> WHAT YOU ARE ASKED TO DO: From the data below, retype exactly the lines starting with the one that contains "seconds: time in" and ending with the one that contains "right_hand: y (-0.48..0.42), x", both included.

(Records from a collection)
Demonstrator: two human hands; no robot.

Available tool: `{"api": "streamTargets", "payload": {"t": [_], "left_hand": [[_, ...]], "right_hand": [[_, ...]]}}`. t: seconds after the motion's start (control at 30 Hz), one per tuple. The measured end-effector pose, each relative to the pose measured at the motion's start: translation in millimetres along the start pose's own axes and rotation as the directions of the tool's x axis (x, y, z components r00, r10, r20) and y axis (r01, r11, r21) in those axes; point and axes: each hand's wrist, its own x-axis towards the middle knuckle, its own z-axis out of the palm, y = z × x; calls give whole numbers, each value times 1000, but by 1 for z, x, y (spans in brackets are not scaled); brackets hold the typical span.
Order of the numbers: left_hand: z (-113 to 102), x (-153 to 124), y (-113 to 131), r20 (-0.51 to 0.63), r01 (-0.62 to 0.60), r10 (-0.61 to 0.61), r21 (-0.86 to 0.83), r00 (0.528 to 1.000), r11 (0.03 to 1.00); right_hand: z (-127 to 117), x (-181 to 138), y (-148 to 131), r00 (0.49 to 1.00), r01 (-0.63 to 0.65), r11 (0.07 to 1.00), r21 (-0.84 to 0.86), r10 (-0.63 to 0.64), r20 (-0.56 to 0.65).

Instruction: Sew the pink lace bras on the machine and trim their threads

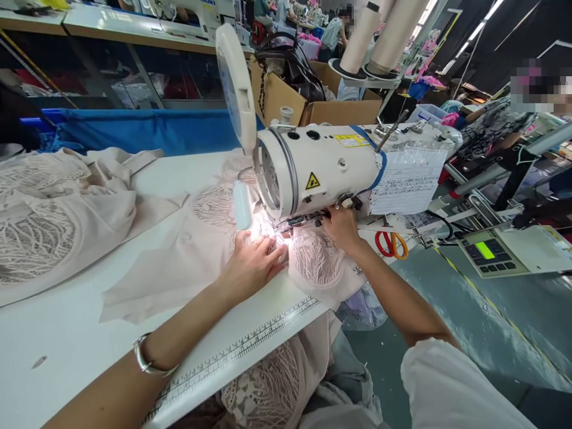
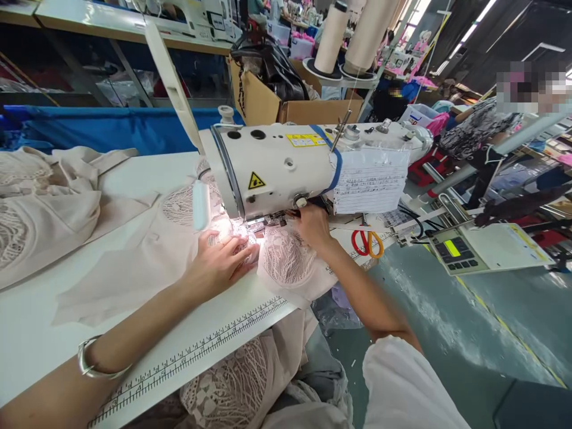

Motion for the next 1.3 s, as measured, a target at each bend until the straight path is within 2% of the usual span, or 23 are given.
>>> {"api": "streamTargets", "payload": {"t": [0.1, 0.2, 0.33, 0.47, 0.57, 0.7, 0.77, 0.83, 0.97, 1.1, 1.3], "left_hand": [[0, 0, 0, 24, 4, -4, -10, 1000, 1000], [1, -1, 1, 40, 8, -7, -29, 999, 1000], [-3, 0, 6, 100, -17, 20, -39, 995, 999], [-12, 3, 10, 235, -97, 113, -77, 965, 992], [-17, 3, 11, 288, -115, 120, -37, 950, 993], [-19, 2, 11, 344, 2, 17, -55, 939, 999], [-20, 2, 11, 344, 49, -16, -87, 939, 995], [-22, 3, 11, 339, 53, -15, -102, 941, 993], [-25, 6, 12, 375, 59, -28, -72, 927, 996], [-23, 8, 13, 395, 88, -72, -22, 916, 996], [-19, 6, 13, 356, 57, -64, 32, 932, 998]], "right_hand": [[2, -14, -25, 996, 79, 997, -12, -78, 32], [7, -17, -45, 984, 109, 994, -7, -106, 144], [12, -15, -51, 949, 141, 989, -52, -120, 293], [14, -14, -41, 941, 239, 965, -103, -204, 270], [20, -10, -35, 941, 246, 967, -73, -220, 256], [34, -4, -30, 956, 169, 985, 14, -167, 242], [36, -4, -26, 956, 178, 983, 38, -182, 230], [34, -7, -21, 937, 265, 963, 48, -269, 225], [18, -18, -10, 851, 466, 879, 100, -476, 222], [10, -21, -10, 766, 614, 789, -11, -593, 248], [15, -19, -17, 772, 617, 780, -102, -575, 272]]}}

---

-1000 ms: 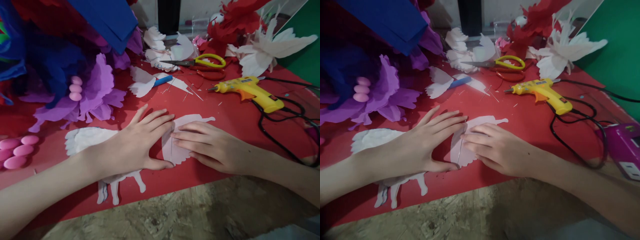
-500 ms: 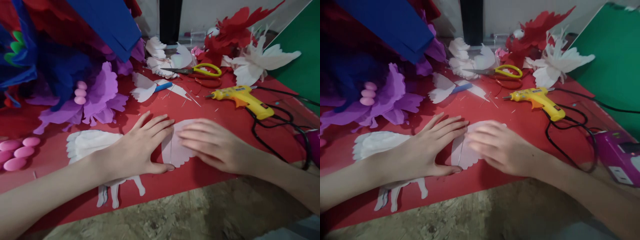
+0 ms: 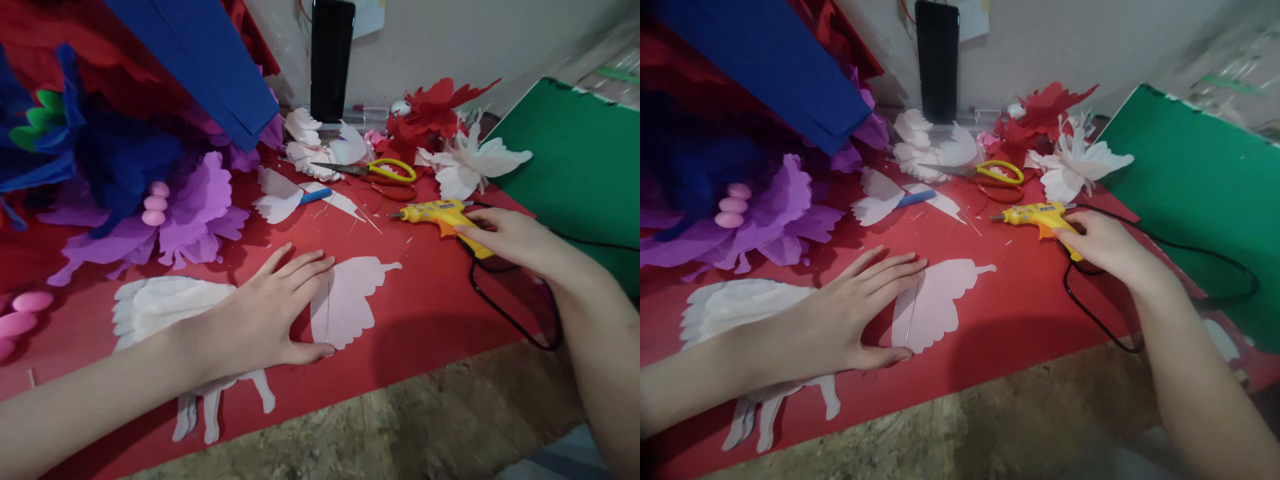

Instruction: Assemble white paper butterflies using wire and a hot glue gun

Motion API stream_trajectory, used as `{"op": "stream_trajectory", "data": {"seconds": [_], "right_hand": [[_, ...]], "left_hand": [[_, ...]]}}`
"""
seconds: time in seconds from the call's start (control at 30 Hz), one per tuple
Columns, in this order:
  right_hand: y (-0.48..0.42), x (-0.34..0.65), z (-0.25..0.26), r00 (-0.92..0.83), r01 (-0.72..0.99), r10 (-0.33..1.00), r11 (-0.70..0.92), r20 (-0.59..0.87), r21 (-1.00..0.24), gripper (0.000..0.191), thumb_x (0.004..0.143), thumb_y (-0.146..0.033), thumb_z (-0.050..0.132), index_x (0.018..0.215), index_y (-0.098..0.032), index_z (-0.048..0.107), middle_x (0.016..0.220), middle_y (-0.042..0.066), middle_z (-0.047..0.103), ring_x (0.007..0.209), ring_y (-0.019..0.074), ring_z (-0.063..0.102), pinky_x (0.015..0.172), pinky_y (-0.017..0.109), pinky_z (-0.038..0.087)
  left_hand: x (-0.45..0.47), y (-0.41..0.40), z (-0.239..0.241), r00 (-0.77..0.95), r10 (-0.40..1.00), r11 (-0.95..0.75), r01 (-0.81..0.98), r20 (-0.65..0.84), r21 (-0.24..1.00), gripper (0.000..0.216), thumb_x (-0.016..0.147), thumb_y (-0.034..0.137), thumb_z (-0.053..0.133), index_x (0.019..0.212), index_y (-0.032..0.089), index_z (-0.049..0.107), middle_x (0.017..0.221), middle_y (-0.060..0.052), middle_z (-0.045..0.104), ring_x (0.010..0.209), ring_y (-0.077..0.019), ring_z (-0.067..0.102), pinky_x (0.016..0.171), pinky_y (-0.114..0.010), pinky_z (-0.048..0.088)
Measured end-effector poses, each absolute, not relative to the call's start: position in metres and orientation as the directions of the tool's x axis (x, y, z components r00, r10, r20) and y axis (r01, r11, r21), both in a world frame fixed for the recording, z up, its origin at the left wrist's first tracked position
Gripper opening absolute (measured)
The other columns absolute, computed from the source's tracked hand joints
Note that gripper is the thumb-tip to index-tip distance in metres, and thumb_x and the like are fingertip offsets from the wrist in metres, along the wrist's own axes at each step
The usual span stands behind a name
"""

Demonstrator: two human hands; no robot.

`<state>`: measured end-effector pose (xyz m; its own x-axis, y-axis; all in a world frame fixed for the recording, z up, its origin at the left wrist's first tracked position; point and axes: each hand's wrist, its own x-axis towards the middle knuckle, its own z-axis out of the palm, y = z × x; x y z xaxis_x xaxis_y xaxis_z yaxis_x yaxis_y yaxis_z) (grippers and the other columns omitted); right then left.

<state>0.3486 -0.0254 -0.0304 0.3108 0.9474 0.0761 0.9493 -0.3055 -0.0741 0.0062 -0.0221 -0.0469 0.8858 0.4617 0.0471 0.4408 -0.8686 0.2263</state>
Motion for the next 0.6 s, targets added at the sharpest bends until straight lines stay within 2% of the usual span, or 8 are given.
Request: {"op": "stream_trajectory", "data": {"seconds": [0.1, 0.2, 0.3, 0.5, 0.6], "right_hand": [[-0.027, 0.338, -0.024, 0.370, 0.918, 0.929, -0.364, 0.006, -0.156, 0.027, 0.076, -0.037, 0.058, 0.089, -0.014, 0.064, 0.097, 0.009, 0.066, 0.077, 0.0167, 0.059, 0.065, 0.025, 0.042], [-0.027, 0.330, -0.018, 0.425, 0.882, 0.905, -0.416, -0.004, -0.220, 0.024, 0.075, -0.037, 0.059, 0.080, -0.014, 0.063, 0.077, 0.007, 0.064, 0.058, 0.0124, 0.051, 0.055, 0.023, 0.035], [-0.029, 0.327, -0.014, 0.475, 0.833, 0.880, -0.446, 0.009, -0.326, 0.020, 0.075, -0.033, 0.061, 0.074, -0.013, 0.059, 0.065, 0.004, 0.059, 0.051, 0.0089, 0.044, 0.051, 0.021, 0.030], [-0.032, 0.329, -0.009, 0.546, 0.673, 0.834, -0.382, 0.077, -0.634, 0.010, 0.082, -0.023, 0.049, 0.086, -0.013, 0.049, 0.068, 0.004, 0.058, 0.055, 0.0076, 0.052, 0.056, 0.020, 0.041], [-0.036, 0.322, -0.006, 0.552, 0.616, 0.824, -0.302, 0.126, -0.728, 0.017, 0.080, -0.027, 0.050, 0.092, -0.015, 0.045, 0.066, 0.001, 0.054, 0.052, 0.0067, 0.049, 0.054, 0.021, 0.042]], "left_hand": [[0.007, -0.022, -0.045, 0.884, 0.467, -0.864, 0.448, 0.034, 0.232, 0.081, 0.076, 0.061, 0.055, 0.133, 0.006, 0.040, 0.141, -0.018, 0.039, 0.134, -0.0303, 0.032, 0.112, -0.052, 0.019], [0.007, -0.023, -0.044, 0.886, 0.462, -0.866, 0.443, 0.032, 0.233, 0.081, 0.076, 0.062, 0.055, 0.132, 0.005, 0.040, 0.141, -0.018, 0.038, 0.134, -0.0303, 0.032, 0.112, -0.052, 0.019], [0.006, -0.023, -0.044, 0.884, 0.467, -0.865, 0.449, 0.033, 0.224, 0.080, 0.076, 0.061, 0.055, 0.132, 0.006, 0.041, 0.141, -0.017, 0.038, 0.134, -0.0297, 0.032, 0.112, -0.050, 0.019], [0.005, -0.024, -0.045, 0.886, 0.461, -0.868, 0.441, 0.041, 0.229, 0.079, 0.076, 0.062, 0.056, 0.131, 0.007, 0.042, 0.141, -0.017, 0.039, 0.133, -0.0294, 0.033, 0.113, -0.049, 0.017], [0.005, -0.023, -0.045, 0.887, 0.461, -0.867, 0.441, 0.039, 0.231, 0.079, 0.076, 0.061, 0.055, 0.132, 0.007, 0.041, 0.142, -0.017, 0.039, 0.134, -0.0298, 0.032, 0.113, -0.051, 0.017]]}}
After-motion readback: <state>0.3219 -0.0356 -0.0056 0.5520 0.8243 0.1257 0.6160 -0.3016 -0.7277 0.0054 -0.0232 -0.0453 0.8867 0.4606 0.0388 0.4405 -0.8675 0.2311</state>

> TASK ANSWER:
seconds: time in seconds from the call's start (control at 30 Hz), one per tuple
Columns, in this order:
  right_hand: y (-0.48..0.42), x (-0.34..0.65), z (-0.25..0.26), r00 (-0.92..0.83), r01 (-0.72..0.99), r10 (-0.33..1.00), r11 (-0.70..0.92), r20 (-0.59..0.87), r21 (-1.00..0.24), gripper (0.000..0.191), thumb_x (0.004..0.143), thumb_y (-0.146..0.033), thumb_z (-0.050..0.132), index_x (0.018..0.215), index_y (-0.098..0.032), index_z (-0.048..0.107), middle_x (0.016..0.220), middle_y (-0.042..0.066), middle_z (-0.047..0.103), ring_x (0.007..0.209), ring_y (-0.019..0.074), ring_z (-0.063..0.102), pinky_x (0.015..0.172), pinky_y (-0.017..0.109), pinky_z (-0.038..0.087)

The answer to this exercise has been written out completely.